The Grammy-winning rock band brought their Starcatcher Tour to Washington, D.C., on Monday night, lighting up the arena with over two hours of raw vocals, theatrical swings, glittery outfits and bombastic guitar solos.

The group released their fourth album, Starcatcher, on July 21, and launched their tour three days later.
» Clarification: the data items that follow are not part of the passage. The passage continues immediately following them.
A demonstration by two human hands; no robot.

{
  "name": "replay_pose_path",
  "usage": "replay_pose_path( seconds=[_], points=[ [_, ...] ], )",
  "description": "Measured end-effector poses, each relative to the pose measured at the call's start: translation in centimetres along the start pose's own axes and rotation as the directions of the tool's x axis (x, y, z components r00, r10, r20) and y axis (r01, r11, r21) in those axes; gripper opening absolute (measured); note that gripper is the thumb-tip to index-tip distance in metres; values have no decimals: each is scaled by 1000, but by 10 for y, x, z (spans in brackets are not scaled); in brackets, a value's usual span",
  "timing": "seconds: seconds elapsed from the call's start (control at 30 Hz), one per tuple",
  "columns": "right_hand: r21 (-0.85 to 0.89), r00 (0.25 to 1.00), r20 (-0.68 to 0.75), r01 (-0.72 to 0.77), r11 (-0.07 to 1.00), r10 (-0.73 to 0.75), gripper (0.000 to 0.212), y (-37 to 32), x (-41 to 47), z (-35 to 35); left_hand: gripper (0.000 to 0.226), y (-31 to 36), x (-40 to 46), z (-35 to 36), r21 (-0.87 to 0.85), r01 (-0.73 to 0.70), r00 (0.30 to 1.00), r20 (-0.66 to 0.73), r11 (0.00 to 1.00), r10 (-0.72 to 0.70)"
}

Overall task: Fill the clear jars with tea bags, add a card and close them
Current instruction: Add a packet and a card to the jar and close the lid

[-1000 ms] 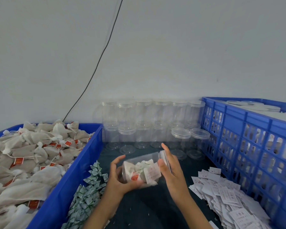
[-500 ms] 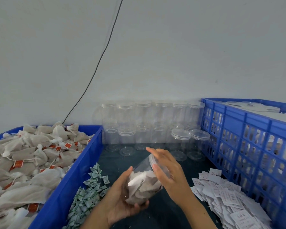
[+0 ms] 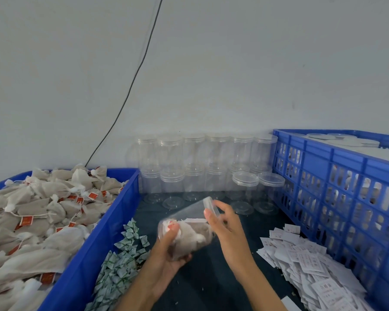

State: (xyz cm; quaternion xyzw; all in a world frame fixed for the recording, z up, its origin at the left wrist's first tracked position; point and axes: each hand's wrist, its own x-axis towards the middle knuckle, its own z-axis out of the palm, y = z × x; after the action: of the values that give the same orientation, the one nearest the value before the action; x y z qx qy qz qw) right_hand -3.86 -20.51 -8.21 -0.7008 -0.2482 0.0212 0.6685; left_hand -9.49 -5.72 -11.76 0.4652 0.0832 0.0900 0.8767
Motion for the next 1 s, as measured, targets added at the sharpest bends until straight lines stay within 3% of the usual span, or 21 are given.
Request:
replay_pose_path(
  seconds=[0.13, 0.2, 0.27, 0.33, 0.4, 0.5, 0.67, 0.77, 0.9, 1.0],
  points=[
    [-38, 997, 1, -74, 997, 74, 72, -7, 11, 0, 56, -2, 0, 1, 55, -33, 999, 26, 998, 32],
    [77, 996, 88, -10, 997, 4, 78, -6, 13, -6, 42, -1, 0, 2, -11, 30, 999, 25, 999, -30],
    [132, 984, 159, 58, 989, -79, 66, -7, 6, -10, 44, -2, 2, 2, -72, 64, 998, 22, 995, -63],
    [71, 993, 66, 89, 993, -94, 54, 0, 2, -8, 52, -2, 2, 0, -74, 52, 998, 20, 996, -51],
    [2, 998, -23, 59, 998, -59, 65, 2, 2, -4, 62, -1, 1, 0, -48, 51, 998, 43, 998, -48],
    [52, 996, 52, 63, 997, -65, 81, 3, 2, -1, 56, -1, 2, -3, -53, 85, 996, 45, 995, -83],
    [139, 992, 40, 110, 984, -117, 61, 3, 2, 0, 78, 0, -1, -2, -26, 41, 999, 14, 999, -41],
    [107, 992, 10, 121, 987, -123, 52, 5, 1, 8, 64, -3, -2, -4, 14, -10, 1000, -2, 1000, 10],
    [45, 990, -53, 136, 990, -134, 34, 10, 2, 13, 67, -5, 0, -3, 74, -82, 997, -3, 994, 83],
    [154, 994, -89, 82, 985, -68, 47, 9, 5, 8, 66, -5, 0, -1, 130, -94, 995, -19, 987, 97]
  ],
)
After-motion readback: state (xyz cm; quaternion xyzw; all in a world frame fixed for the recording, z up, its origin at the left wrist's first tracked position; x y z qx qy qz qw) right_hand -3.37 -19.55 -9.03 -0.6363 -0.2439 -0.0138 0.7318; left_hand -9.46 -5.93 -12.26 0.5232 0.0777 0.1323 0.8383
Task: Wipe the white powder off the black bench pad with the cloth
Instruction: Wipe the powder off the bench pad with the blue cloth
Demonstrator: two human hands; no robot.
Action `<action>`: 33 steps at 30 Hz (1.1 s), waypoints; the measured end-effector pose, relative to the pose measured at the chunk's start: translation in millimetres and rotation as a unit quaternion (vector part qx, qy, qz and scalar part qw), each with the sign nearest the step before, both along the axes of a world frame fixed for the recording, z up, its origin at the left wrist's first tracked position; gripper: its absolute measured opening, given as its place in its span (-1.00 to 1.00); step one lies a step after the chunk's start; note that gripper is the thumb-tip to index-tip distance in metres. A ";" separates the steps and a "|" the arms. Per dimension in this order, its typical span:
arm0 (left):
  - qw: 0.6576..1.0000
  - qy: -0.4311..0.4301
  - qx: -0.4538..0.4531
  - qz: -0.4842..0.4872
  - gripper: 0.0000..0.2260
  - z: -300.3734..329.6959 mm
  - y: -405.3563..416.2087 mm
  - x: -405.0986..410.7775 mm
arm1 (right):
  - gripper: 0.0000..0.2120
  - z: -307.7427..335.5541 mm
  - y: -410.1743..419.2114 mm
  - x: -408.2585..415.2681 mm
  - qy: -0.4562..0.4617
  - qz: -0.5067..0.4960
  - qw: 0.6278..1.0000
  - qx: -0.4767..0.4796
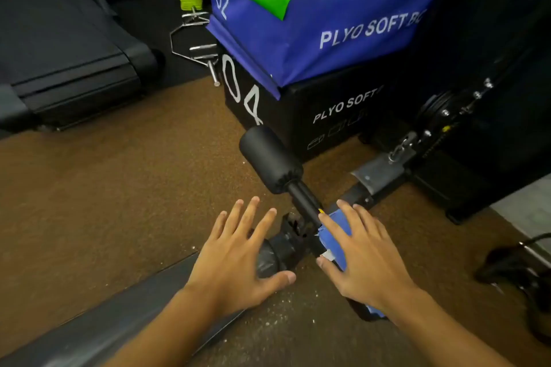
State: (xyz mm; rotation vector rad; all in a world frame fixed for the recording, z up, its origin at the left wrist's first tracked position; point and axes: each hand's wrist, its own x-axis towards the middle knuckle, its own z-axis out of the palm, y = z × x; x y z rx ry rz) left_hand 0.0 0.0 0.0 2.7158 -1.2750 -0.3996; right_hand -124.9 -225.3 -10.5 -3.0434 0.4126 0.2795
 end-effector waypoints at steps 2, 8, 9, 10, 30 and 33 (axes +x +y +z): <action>1.000 0.005 0.009 -0.007 -0.03 -15.7 -6.8 -0.8 | -0.27 -14.1 -8.6 -0.9 0.004 -0.014 1.000 0.009; 1.000 0.001 0.010 -0.013 -0.03 -61.8 -12.2 -0.4 | -0.29 -42.4 -26.0 -9.7 -0.025 -0.006 0.999 0.038; 1.000 0.003 0.012 -0.012 -0.03 -65.1 -11.6 -0.8 | -0.28 -42.9 -27.1 -10.4 -0.025 -0.007 0.999 0.034; 1.000 0.004 0.016 -0.010 -0.03 -68.4 -11.0 -1.3 | -0.26 -43.6 -27.5 -11.0 -0.025 -0.006 0.999 0.027; 0.989 0.041 0.024 0.142 -0.06 -93.0 104.3 -0.5 | -0.31 -24.0 58.7 40.9 -0.086 0.084 0.987 0.104; 0.983 0.048 0.033 0.175 -0.04 -121.6 126.7 0.8 | -0.31 -50.7 80.8 60.5 -0.096 0.104 0.983 0.120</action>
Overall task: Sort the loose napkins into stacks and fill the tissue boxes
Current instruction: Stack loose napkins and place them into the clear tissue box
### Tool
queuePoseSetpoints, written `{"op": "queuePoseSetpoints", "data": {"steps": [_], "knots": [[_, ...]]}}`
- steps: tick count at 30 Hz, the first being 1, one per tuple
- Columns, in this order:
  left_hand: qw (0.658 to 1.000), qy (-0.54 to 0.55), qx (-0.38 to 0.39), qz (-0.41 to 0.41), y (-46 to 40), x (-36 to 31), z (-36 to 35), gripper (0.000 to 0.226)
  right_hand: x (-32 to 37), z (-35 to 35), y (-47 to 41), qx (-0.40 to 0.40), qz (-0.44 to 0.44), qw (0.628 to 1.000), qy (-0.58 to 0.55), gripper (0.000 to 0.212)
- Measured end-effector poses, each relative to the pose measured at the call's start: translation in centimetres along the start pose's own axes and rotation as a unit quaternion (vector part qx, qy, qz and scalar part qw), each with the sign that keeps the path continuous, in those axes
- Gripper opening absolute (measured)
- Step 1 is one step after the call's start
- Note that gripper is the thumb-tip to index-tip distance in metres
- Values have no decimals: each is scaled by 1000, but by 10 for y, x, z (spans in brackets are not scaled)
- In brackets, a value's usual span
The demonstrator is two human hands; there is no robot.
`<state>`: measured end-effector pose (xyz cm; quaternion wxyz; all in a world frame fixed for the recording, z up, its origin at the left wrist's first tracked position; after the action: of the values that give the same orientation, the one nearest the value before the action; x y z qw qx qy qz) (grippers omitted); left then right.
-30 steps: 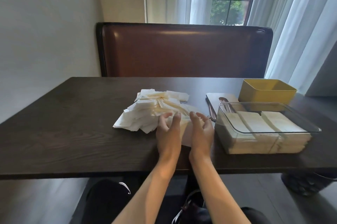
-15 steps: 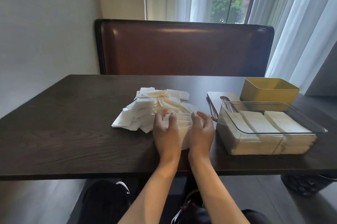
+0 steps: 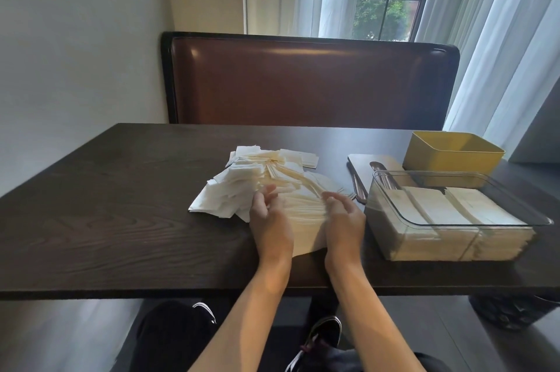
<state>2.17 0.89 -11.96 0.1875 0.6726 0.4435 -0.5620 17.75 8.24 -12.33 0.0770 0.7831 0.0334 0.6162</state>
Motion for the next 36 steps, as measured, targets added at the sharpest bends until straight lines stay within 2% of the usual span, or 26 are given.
{"op": "queuePoseSetpoints", "data": {"steps": [6,14,19,23,26,29,31,34,36], "knots": [[998,-39,48,-11,2,-2,-10,24,0,-4,1,10,-3,1000,21,21],[997,-3,74,15,9,-6,-18,31,3,-6,-1,4,10,999,47,21],[994,4,103,-23,19,-14,-16,33,12,0,2,-44,67,993,82,46],[983,25,174,-42,29,-16,-16,41,18,4,-2,-71,49,995,55,52],[964,-32,256,-68,30,-17,-17,36,19,8,-7,-67,36,997,30,50],[936,-119,314,-107,30,-16,-16,42,20,8,-7,-52,25,998,12,47],[929,-147,314,-133,26,-16,-13,48,20,7,-8,-30,15,999,4,43],[929,-183,270,-174,14,-21,-7,47,21,1,-6,18,14,1000,9,32],[931,-195,257,-171,11,-24,-8,45,16,-4,-6,44,6,999,25,20]]}}
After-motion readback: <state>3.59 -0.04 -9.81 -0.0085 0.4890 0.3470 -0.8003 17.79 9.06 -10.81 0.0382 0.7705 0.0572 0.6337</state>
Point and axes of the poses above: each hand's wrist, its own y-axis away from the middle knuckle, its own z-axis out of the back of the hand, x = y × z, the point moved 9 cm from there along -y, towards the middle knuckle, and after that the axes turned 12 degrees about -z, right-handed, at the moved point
Their opener was Los Angeles-based indie band Surf Curse, best known for their viral hit “Freaks.” Bathed in crimson light, Nick Rattigan, the band’s lead singer and drummer, punctured the air with throaty belts and impressive percussion. They finished with their wistful single “Sugar,” setting the stage for the show to come.

Greta Van Fleet began their set with “The Falling Sky” — a spiritual ballad that made full use of the band’s dual guitarists, Jake and Sam Kiszka. Lead singer Josh Kiszka arrived in a white jumpsuit with silver jewelry and bare feet, walking nimbly across the dark stage. Drummer Danny Wagner sat behind a massive percussion set, dark eyeshadow contrasting a sheer, metallic top.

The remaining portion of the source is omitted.